Quand il se calma enfin, il desserra ton étreinte et posa ses mains au sol. Les joues chaudes, il posa les yeux sur elle – elle n’attendit pas une seconde de plus et le gifla. Elle se releva à toute vitesse et trébucha une première fois sur une marche avant de rejoindre la porte en claudiquant.
— Non ! Su, attends ! Ne m’en veux pas ! cria-t-il alors qu’elle avait déjà fermé la porte, toujours incapable de reprendre son sérieux.
Le sourire à ses lèvres lui compressait le cœur jusqu’à l’explosion. Ses nerfs avaient lâché d’un coup, sans qu’il s’y attende, et la douleur était plus grande que n’importe quelle gifle elle aurait pu lui donner. Il plaqua ses mains contre son visage, l’adrénaline lui provoquant un soudain mal de crâne.
La nuit était tombée depuis quelques minutes, il ne l’avait même pas remarqué. La solitude lui donnait la nausée ; dernièrement tous les moments qu’il passait noyé dans le silence lui étaient absolument insupportables.

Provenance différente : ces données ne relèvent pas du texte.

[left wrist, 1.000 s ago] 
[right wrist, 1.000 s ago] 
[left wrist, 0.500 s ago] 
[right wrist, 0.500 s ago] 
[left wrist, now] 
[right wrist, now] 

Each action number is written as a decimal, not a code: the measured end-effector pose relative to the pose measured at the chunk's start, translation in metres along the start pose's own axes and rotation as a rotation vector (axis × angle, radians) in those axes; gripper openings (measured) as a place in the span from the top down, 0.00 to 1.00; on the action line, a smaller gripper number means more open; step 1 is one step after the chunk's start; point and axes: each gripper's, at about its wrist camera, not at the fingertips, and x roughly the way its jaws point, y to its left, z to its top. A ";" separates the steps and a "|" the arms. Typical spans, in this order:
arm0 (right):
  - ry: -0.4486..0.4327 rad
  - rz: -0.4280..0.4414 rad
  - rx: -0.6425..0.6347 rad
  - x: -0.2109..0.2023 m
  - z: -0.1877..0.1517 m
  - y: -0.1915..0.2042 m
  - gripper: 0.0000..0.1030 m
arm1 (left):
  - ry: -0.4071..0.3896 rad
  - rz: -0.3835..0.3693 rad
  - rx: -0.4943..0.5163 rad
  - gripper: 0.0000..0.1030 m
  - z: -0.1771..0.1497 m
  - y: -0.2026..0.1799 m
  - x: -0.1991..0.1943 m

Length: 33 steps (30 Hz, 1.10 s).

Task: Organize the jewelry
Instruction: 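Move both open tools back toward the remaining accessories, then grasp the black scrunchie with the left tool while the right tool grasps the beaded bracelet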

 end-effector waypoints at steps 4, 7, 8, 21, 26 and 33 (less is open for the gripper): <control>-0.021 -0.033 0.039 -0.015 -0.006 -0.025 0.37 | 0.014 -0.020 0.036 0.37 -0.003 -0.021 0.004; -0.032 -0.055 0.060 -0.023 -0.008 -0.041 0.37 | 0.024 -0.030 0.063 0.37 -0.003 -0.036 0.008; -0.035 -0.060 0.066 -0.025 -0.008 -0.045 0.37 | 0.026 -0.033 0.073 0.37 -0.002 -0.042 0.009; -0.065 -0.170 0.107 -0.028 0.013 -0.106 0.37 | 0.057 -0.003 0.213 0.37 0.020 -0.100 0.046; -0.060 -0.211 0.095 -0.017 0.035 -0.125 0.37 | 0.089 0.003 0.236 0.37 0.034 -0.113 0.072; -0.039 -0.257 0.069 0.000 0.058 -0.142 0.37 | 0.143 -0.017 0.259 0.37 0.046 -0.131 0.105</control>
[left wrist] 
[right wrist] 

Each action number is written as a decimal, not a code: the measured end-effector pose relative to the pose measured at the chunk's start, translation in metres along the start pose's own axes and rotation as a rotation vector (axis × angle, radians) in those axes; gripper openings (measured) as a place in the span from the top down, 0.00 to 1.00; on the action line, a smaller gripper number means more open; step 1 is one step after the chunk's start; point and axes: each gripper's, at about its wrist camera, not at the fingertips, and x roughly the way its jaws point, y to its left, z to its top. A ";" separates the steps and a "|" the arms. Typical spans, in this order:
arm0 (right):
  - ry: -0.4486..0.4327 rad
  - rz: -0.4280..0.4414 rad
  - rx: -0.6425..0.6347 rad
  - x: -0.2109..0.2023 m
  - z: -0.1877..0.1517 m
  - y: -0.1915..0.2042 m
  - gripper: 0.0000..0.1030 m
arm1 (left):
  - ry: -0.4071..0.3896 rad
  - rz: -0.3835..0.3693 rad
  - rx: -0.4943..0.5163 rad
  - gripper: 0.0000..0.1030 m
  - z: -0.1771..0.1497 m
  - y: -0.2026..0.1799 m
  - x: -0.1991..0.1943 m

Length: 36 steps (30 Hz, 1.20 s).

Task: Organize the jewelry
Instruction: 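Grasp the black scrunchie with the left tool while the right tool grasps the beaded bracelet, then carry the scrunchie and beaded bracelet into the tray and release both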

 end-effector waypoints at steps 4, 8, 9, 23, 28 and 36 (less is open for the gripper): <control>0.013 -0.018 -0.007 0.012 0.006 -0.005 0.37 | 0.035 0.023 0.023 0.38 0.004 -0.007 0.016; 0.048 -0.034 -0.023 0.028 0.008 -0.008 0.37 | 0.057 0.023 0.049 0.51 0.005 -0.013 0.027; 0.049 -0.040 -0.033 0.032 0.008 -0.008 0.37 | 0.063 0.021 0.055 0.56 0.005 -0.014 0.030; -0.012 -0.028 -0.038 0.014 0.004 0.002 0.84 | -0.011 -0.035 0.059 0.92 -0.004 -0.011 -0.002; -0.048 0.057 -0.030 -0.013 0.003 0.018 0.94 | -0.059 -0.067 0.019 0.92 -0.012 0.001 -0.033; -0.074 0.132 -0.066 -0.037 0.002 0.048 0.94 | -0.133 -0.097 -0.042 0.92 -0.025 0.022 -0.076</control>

Il mit plusieurs heures avant de s’endormir, écroulé sous le poids des cauchemars qui ne le quittaient plus. Quand il se réveilla, Su était endormie non loin de lui, à même le sol. Sans en prendre conscience, il posa sa main près de la sienne – cherchant la chaleur de quelqu’un d’autre même si elle restait loin de lui. Plus tard dans la nuit, elle prit sa main dans la sienne.
Le lendemain, chacun ferait comme si rien ne s’était passé.